• BRIEF:
Transcribe only the lines of the listing below from the one holding "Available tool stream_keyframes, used" through the one holding "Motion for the", inclusive, without any change.

• DATA BELOW:
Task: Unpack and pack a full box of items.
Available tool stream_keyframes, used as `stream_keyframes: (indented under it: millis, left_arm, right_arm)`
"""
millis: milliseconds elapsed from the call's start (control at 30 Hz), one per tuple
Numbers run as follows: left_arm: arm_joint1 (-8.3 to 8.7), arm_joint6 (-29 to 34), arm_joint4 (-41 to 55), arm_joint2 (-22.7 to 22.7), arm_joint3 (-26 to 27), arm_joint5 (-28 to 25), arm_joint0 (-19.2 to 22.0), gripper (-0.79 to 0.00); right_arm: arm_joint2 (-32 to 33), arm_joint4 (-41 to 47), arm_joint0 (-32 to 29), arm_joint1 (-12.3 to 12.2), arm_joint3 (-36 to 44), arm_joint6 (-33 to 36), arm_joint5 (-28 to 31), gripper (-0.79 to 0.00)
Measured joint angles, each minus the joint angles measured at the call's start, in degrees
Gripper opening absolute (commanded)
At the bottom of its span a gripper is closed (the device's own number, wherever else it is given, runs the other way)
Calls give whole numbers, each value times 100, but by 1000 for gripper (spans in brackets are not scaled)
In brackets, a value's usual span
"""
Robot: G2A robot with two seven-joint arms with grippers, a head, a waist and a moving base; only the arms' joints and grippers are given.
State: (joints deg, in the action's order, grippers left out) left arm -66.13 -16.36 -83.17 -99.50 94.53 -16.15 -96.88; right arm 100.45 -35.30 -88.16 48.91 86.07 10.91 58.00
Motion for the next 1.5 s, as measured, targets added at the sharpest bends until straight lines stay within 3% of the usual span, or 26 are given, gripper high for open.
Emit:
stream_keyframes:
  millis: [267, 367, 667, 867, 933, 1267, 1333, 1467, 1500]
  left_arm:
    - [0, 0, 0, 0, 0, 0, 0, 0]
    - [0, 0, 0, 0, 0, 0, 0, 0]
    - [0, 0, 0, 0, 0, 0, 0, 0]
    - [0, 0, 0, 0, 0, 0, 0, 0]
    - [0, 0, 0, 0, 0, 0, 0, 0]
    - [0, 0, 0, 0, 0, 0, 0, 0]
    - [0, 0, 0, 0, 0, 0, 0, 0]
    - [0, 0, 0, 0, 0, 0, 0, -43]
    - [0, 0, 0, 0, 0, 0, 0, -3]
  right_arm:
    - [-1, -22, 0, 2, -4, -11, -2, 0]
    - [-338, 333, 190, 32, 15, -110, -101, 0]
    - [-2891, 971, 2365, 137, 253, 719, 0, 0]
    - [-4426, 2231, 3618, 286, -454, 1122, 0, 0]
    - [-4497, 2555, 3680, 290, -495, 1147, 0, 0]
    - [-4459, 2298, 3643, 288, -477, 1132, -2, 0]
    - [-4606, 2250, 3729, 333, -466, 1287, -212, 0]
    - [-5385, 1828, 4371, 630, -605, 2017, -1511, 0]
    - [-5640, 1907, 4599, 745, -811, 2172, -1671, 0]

• RESPONSE BELOW:
Available tool stream_keyframes, used as `stream_keyframes: (indented under it: millis, left_arm, right_arm)`
"""
millis: milliseconds elapsed from the call's start (control at 30 Hz), one per tuple
Numbers run as follows: left_arm: arm_joint1 (-8.3 to 8.7), arm_joint6 (-29 to 34), arm_joint4 (-41 to 55), arm_joint2 (-22.7 to 22.7), arm_joint3 (-26 to 27), arm_joint5 (-28 to 25), arm_joint0 (-19.2 to 22.0), gripper (-0.79 to 0.00); right_arm: arm_joint2 (-32 to 33), arm_joint4 (-41 to 47), arm_joint0 (-32 to 29), arm_joint1 (-12.3 to 12.2), arm_joint3 (-36 to 44), arm_joint6 (-33 to 36), arm_joint5 (-28 to 31), gripper (-0.79 to 0.00)
Measured joint angles, each minus the joint angles measured at the call's start, in degrees
Gripper opening absolute (commanded)
At the bottom of its span a gripper is closed (the device's own number, wherever else it is given, runs the other way)
Calls give whole numbers, each value times 100, but by 1000 for gripper (spans in brackets are not scaled)
In brackets, a value's usual span
"""
Robot: G2A robot with two seven-joint arms with grippers, a head, a waist and a moving base; only the arms' joints and grippers are given.
State: (joints deg, in the action's order, grippers left out) left arm -66.13 -16.36 -83.17 -99.50 94.53 -16.15 -96.88; right arm 100.45 -35.30 -88.16 48.91 86.07 10.91 58.00
Motion for the next 1.5 s, as measured, targets added at the sharpest bends until straight lines stay within 3% of the usual span, or 26 are given, gripper high for open.

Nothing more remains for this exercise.